Transplantation with a hydrogel-based mNSC spheroid sheet showed engraftment, migration, and stability of delivered cells in a hostile microenvironment after TBI, resulting in improved cognitive function via reconstruction of the damaged cortex.
This study presents the therapeutic effect of a new delivery method of mouse neural stem cells spheroids using a hydrogel, in terms of improvement in damaged cortical lesions and cognitive impairment after traumatic brain injury. Collagen/fibrin hydrogel allowed long-term survival and migratory ability of NSCs spheroids. Furthermore, transplanted hydrogel-based mNSCs spheroids sheet showed good engraftment, migration, and stability of delivered cells in a hostile microenvironment, resulting in reconstruction of the damaged cortex and improved cognitive function after TBI. Therefore, we suggest that a hydrogel-based mNSCs spheroids sheet could help to improve cognitive impairment after TBI.

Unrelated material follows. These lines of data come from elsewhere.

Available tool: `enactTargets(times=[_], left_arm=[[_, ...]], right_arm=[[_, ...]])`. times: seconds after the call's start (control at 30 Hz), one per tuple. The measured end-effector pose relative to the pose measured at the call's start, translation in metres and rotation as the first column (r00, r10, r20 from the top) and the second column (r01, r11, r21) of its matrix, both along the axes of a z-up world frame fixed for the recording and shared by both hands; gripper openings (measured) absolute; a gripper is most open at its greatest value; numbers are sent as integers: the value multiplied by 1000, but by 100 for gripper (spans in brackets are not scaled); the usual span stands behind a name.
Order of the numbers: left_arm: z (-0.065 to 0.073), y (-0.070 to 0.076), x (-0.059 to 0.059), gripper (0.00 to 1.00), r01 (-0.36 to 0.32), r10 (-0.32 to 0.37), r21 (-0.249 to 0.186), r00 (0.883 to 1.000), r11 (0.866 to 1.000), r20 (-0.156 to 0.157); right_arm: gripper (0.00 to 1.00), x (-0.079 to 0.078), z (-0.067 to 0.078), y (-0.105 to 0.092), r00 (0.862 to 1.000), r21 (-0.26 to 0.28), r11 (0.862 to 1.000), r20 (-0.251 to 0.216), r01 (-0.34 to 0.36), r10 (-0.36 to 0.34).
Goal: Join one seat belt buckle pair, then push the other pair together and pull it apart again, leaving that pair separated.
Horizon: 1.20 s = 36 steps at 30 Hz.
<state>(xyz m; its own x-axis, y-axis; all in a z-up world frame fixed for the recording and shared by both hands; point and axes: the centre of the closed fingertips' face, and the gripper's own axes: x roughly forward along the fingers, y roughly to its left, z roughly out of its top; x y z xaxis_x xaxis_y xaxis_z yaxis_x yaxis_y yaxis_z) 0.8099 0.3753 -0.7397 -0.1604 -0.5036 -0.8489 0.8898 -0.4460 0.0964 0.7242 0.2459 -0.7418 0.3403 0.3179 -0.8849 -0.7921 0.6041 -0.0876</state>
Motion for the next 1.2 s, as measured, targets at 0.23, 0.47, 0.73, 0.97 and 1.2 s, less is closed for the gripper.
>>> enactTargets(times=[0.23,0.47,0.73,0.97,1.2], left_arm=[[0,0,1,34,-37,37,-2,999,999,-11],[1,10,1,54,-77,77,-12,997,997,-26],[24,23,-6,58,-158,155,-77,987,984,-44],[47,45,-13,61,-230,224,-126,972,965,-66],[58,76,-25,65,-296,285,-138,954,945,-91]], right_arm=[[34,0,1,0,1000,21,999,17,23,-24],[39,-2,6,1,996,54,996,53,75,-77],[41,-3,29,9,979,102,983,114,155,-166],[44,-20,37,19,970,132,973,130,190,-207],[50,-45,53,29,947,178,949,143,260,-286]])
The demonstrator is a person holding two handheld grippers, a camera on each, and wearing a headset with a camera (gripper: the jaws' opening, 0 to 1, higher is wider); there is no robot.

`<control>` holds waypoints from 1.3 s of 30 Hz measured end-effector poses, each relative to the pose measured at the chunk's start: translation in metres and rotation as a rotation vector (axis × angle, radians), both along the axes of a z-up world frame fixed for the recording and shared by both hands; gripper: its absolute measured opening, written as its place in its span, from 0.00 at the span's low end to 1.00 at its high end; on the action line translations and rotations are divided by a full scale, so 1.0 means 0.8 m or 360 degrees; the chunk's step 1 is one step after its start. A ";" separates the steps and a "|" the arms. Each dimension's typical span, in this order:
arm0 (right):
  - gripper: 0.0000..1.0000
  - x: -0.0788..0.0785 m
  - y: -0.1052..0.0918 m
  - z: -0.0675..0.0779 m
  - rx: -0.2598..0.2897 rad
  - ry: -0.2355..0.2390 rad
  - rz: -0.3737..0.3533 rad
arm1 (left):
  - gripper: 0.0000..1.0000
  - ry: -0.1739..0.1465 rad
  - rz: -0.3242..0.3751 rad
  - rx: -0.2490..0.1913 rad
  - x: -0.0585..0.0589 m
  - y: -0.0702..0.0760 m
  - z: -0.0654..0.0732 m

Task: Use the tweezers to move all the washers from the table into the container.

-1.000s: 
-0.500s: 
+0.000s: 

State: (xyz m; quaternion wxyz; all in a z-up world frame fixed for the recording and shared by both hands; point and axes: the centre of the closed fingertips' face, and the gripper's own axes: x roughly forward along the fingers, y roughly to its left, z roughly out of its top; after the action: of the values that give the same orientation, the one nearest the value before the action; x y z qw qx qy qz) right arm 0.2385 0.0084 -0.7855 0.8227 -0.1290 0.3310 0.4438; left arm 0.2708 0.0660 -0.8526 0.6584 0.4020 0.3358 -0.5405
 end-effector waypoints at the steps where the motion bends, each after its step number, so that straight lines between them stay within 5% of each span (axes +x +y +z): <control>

目前对于轻度创伤性脑损伤(TBI)后神经元功能障碍尚无有效的临床应用治疗方法。在这里,我们评估了使用水凝胶的新型小鼠神经干细胞(mNSC)球体传递方法的治疗效果,以改善轻度 TBI 后受损皮质病变和认知障碍。
通过基于水凝胶的培养系统从侧脑室下区和颗粒下区分离 mNSC。将 GFP 转导的 mNSC 生成球体并包裹成薄片用于移植。雄性 C57BL/6J 小鼠随机分为四组:假手术、TBI、TBI 加 mNSC 球体和 TBI 加覆盖受损皮质的 mNSC 球体薄片移植。TBI 后 7、14 和 28 天,评估移植后组织病理学和免疫组织化学特征以及认知功能。
成功地从成年小鼠中建立了基于水凝胶的培养系统和 mNSC 分离。NSC 的必需转录因子,如 SOX2、PAX6、Olig2、巢蛋白和双皮质素(DCX),在 mNSC 中高度表达。移植的基于水凝胶的 mNSC 球体薄片显示出良好的植入和存活能力,分化为 TUJ1 阳性神经元,促进血管生成,并减少神经元变性。此外,与 mNSC 球体或未治疗组相比,接受 mNSC 球体薄片移植的 TBI 小鼠对新物体的偏好明显增加,表明认知功能得到改善。
在 TBI 后,基于水凝胶的 mNSC 球体薄片的移植显示出植入、迁移和递送细胞在恶劣微环境中的稳定性,通过受损皮质的重建改善认知功能。
本研究提出了一种新的利用水凝胶传递小鼠神经干细胞球体的方法的治疗效果,可改善创伤性脑损伤后受损皮质病变和认知障碍。胶原/纤维蛋白水凝胶允许 NSCs 球体的长期存活和迁移能力。此外,移植的基于水凝胶的 mNSC 球体薄片在恶劣的微环境中显示出良好的植入、迁移和递送细胞的稳定性,导致 TBI 后受损皮质的重建和认知功能的改善。因此,我们认为基于水凝胶的 mNSC 球体薄片有助于改善 TBI 后的认知障碍。